(What you are asked to do):
Count the lines below that contain "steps". Give only the number.
....................
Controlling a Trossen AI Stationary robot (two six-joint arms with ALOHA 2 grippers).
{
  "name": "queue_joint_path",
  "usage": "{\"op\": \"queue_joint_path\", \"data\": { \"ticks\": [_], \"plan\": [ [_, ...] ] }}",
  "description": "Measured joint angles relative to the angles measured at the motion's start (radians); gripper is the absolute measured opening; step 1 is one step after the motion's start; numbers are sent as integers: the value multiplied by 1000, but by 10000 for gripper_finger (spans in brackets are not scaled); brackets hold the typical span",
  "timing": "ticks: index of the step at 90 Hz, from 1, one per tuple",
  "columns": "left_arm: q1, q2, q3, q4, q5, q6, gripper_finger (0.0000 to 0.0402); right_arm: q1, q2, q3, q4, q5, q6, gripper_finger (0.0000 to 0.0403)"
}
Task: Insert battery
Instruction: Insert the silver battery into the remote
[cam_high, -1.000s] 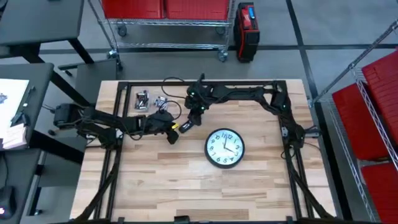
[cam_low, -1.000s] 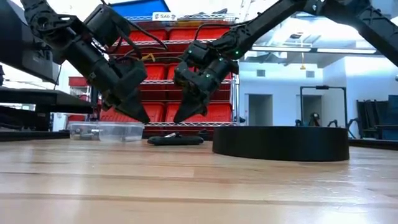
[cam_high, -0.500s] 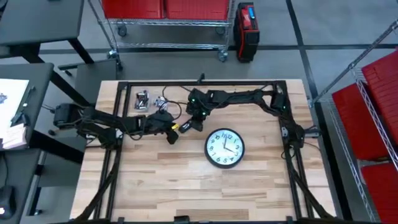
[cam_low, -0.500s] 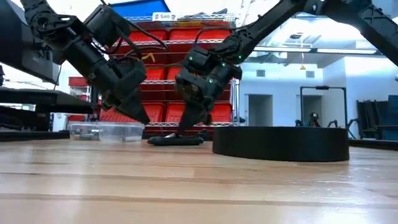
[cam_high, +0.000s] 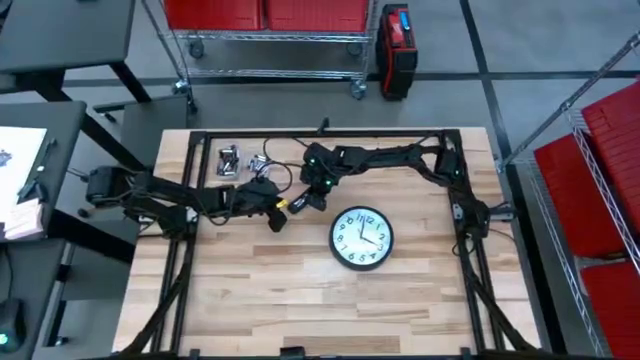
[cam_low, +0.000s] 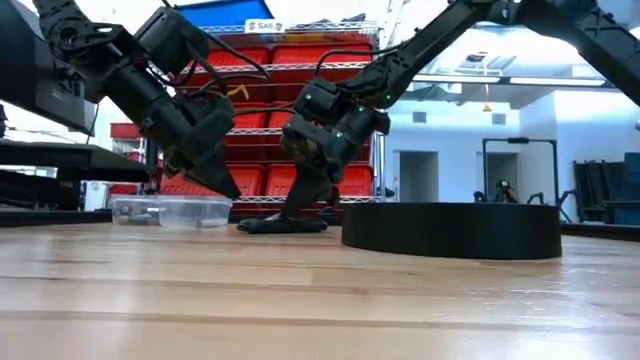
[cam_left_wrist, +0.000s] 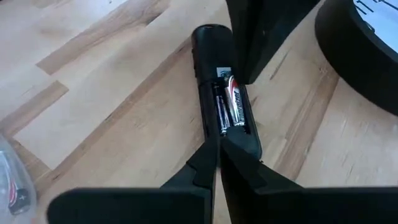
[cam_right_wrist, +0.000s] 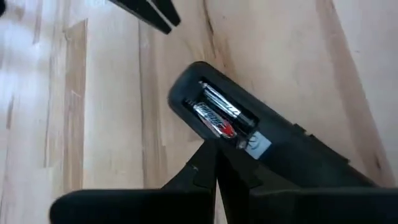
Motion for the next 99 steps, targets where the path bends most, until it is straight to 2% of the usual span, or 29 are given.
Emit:
{"op": "queue_joint_path", "data": {
  "ticks": [17,35,69,99],
  "plan": [
    [0,91,-1,43,21,-11,0,-8,-32,-1,18,-10,21,0],
    [0,177,-2,178,36,-12,0,-24,-36,0,-4,5,13,0],
    [0,190,-1,203,37,-32,0,0,-33,0,45,126,-20,0],
    [0,191,0,207,37,-32,0,26,-33,0,31,190,-50,0]
  ]
}}
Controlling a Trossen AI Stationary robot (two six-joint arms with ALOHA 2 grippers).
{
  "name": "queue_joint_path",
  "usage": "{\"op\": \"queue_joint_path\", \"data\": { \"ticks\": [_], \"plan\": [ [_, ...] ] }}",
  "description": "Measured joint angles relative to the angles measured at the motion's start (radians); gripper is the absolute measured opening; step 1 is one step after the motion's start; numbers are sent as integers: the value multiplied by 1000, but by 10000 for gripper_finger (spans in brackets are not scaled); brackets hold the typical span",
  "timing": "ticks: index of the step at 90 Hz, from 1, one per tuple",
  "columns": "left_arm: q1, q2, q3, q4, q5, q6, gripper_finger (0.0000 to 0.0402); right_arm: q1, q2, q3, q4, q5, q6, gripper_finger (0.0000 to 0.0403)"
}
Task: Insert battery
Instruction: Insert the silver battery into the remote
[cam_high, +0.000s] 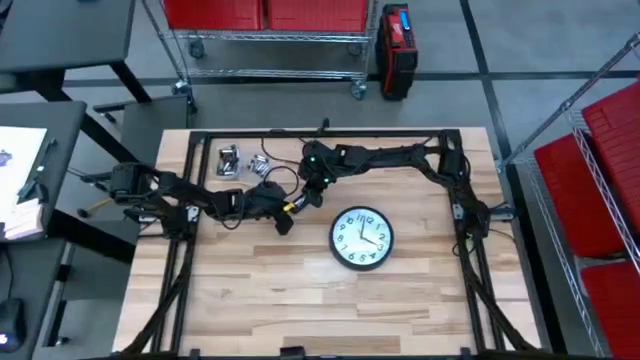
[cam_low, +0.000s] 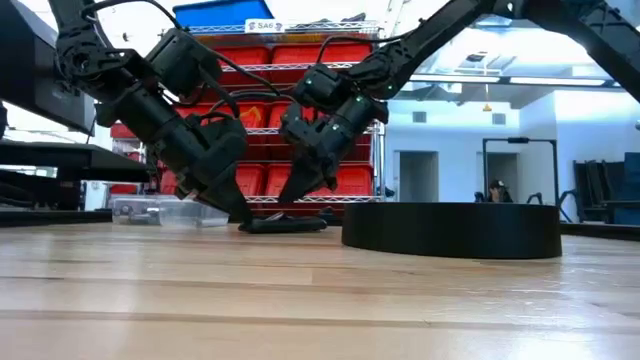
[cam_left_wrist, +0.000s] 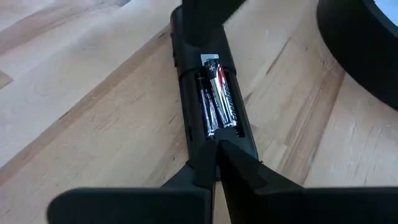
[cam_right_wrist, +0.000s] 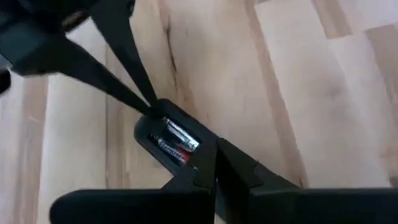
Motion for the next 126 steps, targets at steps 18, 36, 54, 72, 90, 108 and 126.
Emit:
{"op": "queue_joint_path", "data": {
  "ticks": [18,36,54,72,90,108,126],
  "plan": [
    [0,0,0,0,0,0,0,9,0,0,-18,18,-9,0],
    [0,0,0,0,0,0,0,9,0,0,-39,18,-5,0],
    [0,0,0,-1,1,0,0,17,0,0,-57,12,5,0],
    [0,0,0,-1,1,0,0,47,0,0,-67,-11,24,0],
    [0,0,0,-1,2,-5,0,47,0,-61,36,-53,230,0],
    [0,0,0,-2,2,-4,0,33,0,-64,58,-62,246,0],
    [-1,0,0,-2,2,-1,0,39,-29,-65,94,3,227,0]
  ]
}}
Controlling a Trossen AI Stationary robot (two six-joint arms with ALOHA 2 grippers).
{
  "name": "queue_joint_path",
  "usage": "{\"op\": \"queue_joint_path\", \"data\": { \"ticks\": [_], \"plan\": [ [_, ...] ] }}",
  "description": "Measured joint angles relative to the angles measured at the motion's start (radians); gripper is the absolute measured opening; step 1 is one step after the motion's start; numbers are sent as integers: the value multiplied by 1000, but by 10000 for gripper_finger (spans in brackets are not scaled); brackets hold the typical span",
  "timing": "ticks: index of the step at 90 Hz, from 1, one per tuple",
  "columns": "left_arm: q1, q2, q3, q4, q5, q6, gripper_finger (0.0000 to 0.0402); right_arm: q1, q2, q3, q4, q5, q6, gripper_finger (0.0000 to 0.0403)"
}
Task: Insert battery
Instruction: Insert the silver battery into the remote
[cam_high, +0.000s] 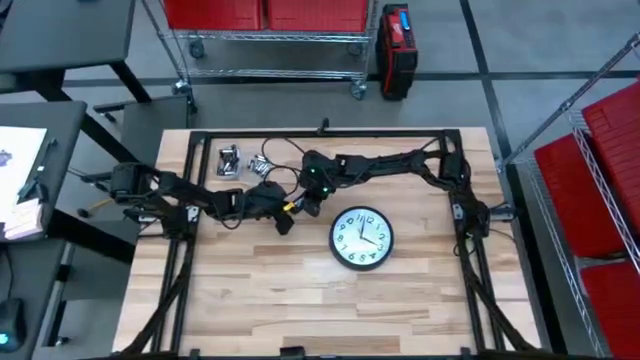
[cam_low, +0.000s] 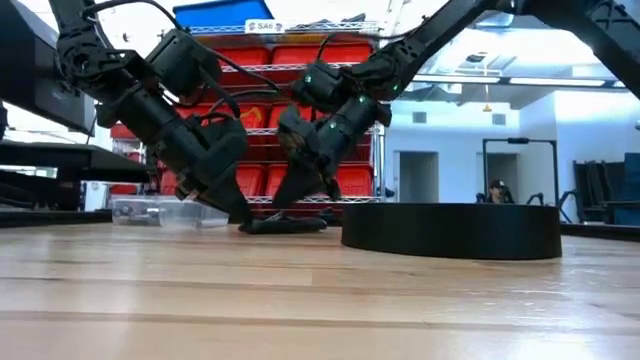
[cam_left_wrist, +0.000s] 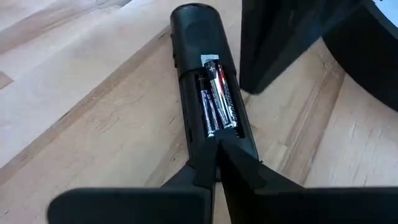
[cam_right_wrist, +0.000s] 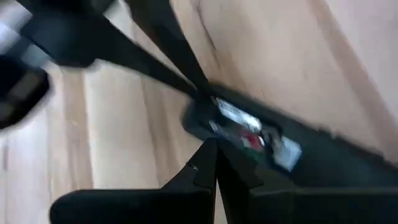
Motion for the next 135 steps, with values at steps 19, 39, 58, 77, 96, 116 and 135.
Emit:
{"op": "queue_joint_path", "data": {
  "ticks": [19,39,58,77,96,116,135],
  "plan": [
    [0,0,0,0,0,0,0,-1,34,0,28,147,-18,0],
    [0,1,0,-2,1,1,0,33,46,0,41,192,-27,0],
    [0,0,0,-2,-1,1,0,29,46,0,10,191,-29,0],
    [0,0,0,-3,-2,1,0,29,43,2,-10,187,-32,0],
    [0,0,0,-3,-2,2,0,30,30,2,-36,186,-36,0],
    [0,0,0,-5,-2,2,0,36,14,1,-71,185,-36,0],
    [0,0,0,-5,-2,2,0,37,14,0,-67,186,-46,0]
  ]
}}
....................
(Solution for this exercise):
3